In conclusione, una proposta europea per l’Ucraina potrebbe situarsi lungo cinque linee di azione:

un nuovo tipo di confederazione dell’Unione Europea, da un lato con l’Unione Eurasiatica, e, dall’ altra, con la Turchia, secondo la vecchia proposta di Mitterrand (utilizzando “come veicolo” il Consiglio d’ Europa e/o l’ OSCE?);

-la “federalizzazione” dell’ Ucraina (ma anche della Turchia), come prevista dagli Accordi di Minsk, utilizzando ad esempio le esperienze della Finlandia, del Belgio e della Svizzera, oltre che le già esistenti 12 Euroregioni dell’Ucraina. Ricordiamo che il Belgio ha una Comunità neerlandofona, una francofona e una germanofona, più una “Città Capitale” che è anche la “capitale” della UE e della NATO;

-la trasformazione dell’ Ucraina nel “territorio confederale”, e, di Kiev, nella sua “capitale”. Intanto, per rispetto verso  i nostri partners orientali, e, in secondo luogo, per dare, all’ Ucraina un ruolo, “una missione”, come quella che giustamente rivendicava la “Confraternita Cirillo-Metodiana”tanto amata dai nazionalisti ucraini, che non sia solo quella di “Antirussia”;

-la neutralizzazione del territorio ucraino, con adeguate garanzie internazionali reciproche (come proposto, fra gli altri, da personaggi come Kissinger e Brzezinski). Non si capisce perché ciò che si è fatto, e si continua a fare, per quasi la metà degli stati europei, membri (Irlanda, Svezia, Finlandia, Austria, Malta) dell’ UE, e non-membri (Svizzera, Liechtenstein, Serbia, Georgia , Azerbaidjan, Islanda, Moldova) non possa essere fatto anche per l’Ucraina;

-una collaborazione urgente fra l’ America, la Russia e l’Europa, su  un progetto generale di controllo degli armamenti, non limitato alle armi nucleari  e alle difese antimissilistiche, bensì allargato a un’applicazione generalizzata del Principio di Precauzione. Infatti, le “garanzie” dell’equilibrio degli armamenti sono, prima che giuridiche, tecniche: vale a dire trasparenza delle tecnologie, efficacia dei controlli,ecc …;

-il passaggio della “Force de Frappe” francese sotto il controllo europeo;

-uno scadenziario preciso di trasferimento delle competenze militari (ivi compresi gli acquisti di materiale militare e le attuali basi NATO e americane), dagli USA e dalla NATO alla UE. E non si dica che un Esercito Europeo non sarebbe in grado di difendere l’ Europa, quando perfino l’esercito ucraino si sta rivelando capace di sostenere l’assalto di quello russo. Gli Europei stanno spendendo già adesso il doppio dei Russi, ma stanno semplicemente sprecando i loro soldi. E poi, non avendo noi l’ambizione di dominare il mondo, non avremmo bisogno di spendere quanto gli Americani. Semmai, bisognerebbe spostare un certo numero di stanziamenti verso l’AI, l’intelligence, il missilistico e il nucleare.

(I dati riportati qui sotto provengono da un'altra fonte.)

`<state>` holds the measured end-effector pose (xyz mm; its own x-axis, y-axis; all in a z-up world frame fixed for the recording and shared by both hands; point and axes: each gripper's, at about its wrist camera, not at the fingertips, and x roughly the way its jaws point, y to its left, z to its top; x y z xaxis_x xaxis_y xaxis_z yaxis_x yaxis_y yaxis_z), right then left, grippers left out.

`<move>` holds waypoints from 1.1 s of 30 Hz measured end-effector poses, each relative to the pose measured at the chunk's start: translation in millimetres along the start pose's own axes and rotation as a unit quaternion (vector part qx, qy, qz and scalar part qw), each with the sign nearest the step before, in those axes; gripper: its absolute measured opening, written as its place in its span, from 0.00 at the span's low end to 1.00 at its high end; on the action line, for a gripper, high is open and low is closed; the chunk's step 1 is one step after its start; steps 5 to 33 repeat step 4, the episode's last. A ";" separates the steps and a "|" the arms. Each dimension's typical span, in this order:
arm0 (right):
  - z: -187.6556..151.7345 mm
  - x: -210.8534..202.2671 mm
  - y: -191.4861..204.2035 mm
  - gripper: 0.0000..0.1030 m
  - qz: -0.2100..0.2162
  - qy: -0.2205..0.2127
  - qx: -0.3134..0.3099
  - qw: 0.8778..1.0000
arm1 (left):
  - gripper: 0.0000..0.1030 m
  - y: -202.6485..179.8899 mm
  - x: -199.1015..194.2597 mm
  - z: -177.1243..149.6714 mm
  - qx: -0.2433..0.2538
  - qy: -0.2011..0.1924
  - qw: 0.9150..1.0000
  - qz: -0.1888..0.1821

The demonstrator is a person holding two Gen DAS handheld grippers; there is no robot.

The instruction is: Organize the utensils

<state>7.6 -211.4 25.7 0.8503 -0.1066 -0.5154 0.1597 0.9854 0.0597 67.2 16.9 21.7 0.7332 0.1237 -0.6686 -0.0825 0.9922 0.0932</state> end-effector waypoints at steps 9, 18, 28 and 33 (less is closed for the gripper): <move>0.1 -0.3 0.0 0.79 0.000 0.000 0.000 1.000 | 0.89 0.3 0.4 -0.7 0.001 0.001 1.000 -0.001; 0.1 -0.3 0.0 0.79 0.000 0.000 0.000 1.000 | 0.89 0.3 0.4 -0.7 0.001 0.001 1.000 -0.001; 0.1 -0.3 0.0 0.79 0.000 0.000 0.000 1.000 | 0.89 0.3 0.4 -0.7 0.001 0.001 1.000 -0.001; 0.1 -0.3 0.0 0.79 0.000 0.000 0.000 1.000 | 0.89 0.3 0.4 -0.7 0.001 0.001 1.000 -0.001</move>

Si tratterebbe insomma semplicemente di ritornare all’ impostazione originaria del Movimento Federalista Europeo, che considerava la CSI come una realtà federale positiva e utile, con cui collaborare nell’ambito del Federalismo Mondiale. 

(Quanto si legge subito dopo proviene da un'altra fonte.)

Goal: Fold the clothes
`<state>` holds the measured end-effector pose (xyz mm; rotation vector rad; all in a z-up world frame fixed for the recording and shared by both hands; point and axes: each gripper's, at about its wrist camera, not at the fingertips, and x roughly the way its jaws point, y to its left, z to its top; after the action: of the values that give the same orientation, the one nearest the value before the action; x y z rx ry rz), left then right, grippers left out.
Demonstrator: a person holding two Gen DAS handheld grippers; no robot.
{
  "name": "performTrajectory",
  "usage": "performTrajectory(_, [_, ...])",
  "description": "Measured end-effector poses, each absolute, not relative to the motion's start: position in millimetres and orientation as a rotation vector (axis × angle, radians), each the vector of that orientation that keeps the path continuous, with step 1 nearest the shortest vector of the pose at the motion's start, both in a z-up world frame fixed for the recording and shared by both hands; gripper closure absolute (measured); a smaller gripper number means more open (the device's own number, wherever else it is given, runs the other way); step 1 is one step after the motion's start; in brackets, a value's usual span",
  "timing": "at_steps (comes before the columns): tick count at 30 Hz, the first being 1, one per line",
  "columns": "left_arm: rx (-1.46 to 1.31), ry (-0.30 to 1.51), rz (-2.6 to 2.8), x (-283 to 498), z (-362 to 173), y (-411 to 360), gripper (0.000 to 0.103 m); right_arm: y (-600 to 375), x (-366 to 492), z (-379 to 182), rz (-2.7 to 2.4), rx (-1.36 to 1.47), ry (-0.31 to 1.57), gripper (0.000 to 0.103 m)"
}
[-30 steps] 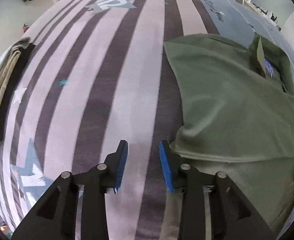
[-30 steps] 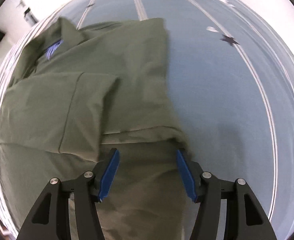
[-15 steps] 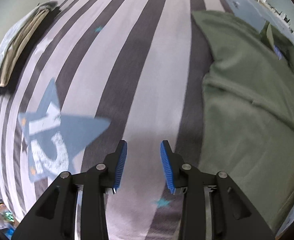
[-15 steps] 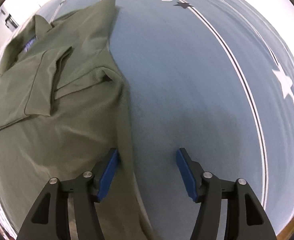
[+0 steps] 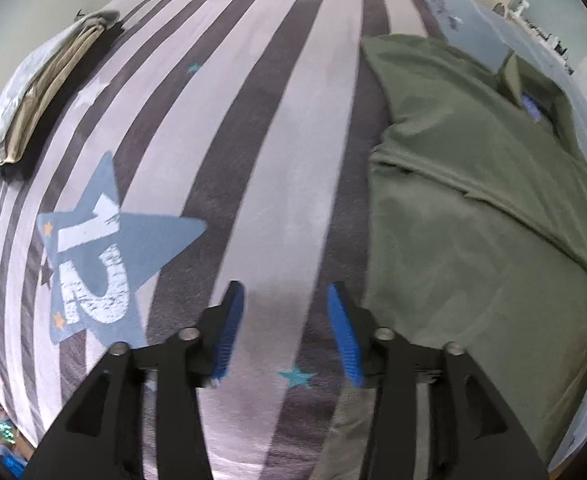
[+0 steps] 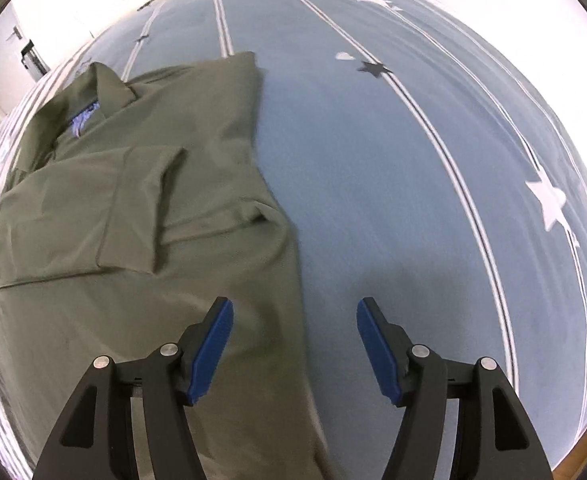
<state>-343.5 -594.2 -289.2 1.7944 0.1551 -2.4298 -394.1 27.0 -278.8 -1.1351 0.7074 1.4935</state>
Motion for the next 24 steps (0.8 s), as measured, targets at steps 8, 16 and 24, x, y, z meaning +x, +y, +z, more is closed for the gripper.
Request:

Occorre  sottolineare che, a causa della grande varietà di tradizioni delle diverse parti dell’ Ucraina, un aspetto importante dell’ Ucraina è la sua vocazione naturale  al  federalismo. Pensiamo ad aree altamente omogenee sotto tanti punti di vista, come Galizia Orientale (Leopoli), Podlessia (Cernihiv), Regione Kievana, Donbass (Kharkiv), Novorossija-Zaporizzhia (Dnipro), Bessarabia (Odessa), Rutenia Transcarpatica (Uzhgorod). Volendo, anche Crimea (Simferopol).

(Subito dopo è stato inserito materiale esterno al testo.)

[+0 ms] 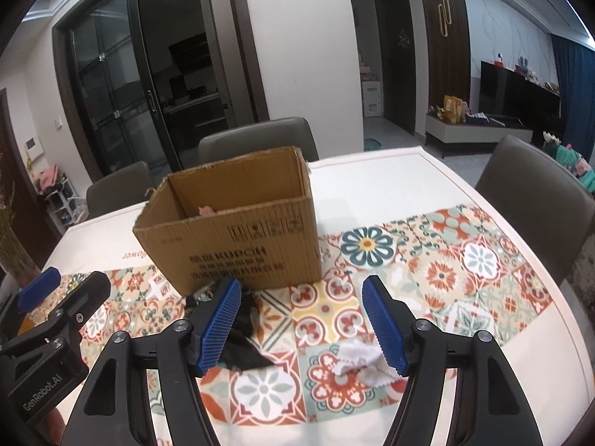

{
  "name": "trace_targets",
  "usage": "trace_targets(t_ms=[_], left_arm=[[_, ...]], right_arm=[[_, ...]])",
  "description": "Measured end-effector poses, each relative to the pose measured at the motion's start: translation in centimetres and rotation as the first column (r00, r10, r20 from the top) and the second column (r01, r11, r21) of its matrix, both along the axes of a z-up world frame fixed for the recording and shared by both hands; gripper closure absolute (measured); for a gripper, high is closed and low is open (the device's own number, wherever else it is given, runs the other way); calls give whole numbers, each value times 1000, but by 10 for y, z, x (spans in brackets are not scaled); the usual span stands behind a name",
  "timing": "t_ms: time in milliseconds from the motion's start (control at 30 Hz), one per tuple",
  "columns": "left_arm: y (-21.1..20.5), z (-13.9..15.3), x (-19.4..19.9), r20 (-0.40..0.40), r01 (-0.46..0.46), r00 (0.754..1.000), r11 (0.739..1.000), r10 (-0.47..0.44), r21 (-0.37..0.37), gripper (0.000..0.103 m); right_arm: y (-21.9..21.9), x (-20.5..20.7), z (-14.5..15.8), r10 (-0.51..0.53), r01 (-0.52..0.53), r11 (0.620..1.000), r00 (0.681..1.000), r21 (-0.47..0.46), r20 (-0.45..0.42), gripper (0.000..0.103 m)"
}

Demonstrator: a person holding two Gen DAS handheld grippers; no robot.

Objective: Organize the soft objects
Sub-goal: 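Withdraw both tools toward the scarf and small white cloth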

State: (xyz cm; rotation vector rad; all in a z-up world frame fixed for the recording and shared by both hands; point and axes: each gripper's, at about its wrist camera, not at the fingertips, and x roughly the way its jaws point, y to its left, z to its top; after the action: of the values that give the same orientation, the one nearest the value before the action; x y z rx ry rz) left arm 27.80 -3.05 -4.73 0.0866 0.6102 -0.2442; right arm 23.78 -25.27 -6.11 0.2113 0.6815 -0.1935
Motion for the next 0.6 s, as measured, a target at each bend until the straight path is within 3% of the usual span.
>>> trace_targets(t_ms=[600], left_arm=[[-2,-49,-19,-125,23,992,1000,-22,7,15]], right_arm=[[-4,-30,-45,-40,42,999,993,10,-110,34]])
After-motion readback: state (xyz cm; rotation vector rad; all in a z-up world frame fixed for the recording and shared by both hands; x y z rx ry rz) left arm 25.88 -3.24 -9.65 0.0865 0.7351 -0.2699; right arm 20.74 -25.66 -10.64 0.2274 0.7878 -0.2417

La “federalizzazione” era stata invocata fin dalla creazione del nuovo Stato, e già parzialmente attuata in Crimea. Essa costituiva il nucleo del programma del Partito delle Regioni che aveva vinto le elezioni. Questo progetto è già perfino accettato, negli Accordi di Minsk II, ma mai concretizzato per l’opposizione dell’ Ucraina. Esso è anche consono allo spirito federalistico dell’ Unione Europea. Non per nulla, l’Ucraina aveva fatto oggetto della creazione, grazie alle sue successive amministrazioni,  delle sue 12 Euroregioni. Come in altre parti d’Europa, le Euroregioni dell’ Ucraina non funzionano, ed era stato proprio Jatseniuk a lamentarsene quando era stato Ministro degli Esteri.

Da dove vennero i primi Indoeuropei

3.L’Ucraina  cuore dell’ Europa

A noi pare che la  materia più  delicata del contendere sia proprio quella  simbolica: la pretesa di centralità rispetto a una tradizione condivisa: quella della Rus’ di Kiev. La Russia non può permettere che Kiev, suo mitico luogo di origine, cada in mano a forze antirusse (l’”Antirussia” contro cui si scaglia ancora il Presidente Putin). Ne verrebbe sconvolto lo  stesso equilibrio culturale e psicologico del Paese (che punta tutto sulla propria continuità storica da Rjurik ,se non dagli Sciti, a Putin, sicché gli Slavi Orientali dovrebbero essere per i Russi non già dei partners, più o meno affidabili, bensì dei “fratelli”=“bratjà”).  Di converso, i nazionalisti ucraini (e dei Paesi vicini), che finalmente, dopo molti secoli, sono riusciti, anche se in modo discutibile e in ritardo sugli altri Europei, a crearsi una loro “identità nazionale”, non vogliono neppur essi “mollare la presa”, lasciando ai “Moscoviti” (i “Moskali”) la leadership dello Slavismo, che, secondo la “Comunità Cirillo-Metodiana”, sarebbe spettata all’Ucraina. È un vecchio conflitto, quello fra “Ucrainofili” e “Russofili”, che, per quanto limitato nello spazio e nel tempo, aveva già fatto molte vittime, per esempio in Galizia durante e dopo la 1° Guerra Mondiale. Ci sembra grave che, invece, non vengano mai ricordate le altre importanti tradizioni culturali dell’ Ucraina (greco-romana, turco-tartara, Polacco-Lituana, Ungherese, Rutena, Askhenazi, Karai).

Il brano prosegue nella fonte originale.